Our patient was subjected for about 5 weeks to various broad-spectrum antibiotics in the form of second, third, and fourth generation cephalosporins in addition to a high dose of corticosteroids. Antibiotics were maintained for this prolonged duration given that an infectious cause was still a possibility. Blood cultures were not obtained since the patient had already started antibiotic treatment, rendering the blood culture less valid. We contrast this prolonged antibiotic course with the standard oral chloramphenicol antibiotic for 4–6 days duration for typhoid fever.
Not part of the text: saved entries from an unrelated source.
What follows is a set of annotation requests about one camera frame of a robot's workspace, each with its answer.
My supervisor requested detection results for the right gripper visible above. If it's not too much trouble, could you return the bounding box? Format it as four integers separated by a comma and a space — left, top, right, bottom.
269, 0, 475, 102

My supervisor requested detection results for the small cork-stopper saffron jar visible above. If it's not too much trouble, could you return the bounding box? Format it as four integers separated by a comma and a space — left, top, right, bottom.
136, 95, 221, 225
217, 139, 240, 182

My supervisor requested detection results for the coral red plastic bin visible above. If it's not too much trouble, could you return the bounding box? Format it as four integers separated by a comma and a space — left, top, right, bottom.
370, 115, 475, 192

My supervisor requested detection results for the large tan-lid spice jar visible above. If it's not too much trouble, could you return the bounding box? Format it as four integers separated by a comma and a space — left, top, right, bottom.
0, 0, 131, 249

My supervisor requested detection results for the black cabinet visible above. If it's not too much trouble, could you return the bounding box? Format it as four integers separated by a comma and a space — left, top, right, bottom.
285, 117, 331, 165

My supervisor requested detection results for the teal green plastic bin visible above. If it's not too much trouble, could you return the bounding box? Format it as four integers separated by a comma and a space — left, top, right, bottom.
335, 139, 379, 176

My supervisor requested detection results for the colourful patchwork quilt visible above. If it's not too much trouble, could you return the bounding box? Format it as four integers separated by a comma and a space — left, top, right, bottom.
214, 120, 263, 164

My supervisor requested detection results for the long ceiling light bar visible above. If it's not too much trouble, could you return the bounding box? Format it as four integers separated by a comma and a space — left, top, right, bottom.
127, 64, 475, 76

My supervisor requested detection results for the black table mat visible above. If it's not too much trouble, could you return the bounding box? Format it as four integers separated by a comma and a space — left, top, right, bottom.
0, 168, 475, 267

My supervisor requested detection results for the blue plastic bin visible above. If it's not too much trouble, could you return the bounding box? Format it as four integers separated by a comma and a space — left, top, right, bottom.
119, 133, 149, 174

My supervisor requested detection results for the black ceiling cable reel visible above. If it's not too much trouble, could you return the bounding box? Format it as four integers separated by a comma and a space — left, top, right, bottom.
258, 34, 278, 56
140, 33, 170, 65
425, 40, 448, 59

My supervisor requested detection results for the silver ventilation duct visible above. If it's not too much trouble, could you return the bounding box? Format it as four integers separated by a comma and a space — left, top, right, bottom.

We believe that such a prolonged exposure to antibiotics and immunosuppressants was unnecessary and could have been avoided with a more diligent approach to diagnosing common diseases.

Our study’s limitations are due to the nature of case reports: it is an observational study on one person without a comparison group. It cannot be used to inform practice but rather to raise potential hypotheses to be tested. Since the final diagnosis remains unconfirmed, we cannot ascertain whether it was a medical error. Still, our study adds an often-untold perspective of the developing countries, where healthcare access and resources are vastly different.

Conclusion

An increasing number of children are expected to have positive SARS-CoV-2 antibodies as the pandemic progresses which might lead clinicians to be anchored toward an MIS-C diagnosis. This is especially important in low resource settings where standard tests may not be as readily available, and more emphasis is placed on clinical judgment. Our report highlights the importance of following a systematic evaluation approach in the diagnosis of pediatric febrile illness in the era of Coronavirus disease of 2019 (COVID-19) pandemic to avoid potentially overlooking an endemic infection and overprescribing broad-spectrum antibiotics. That is particularly worrisome as antibiotic resistance remains on the rise. Given the excessive costs of unnecessary care on both the patient and the healthcare system, international guidelines and diagnostic definitions may not always be suitable for low resource settings.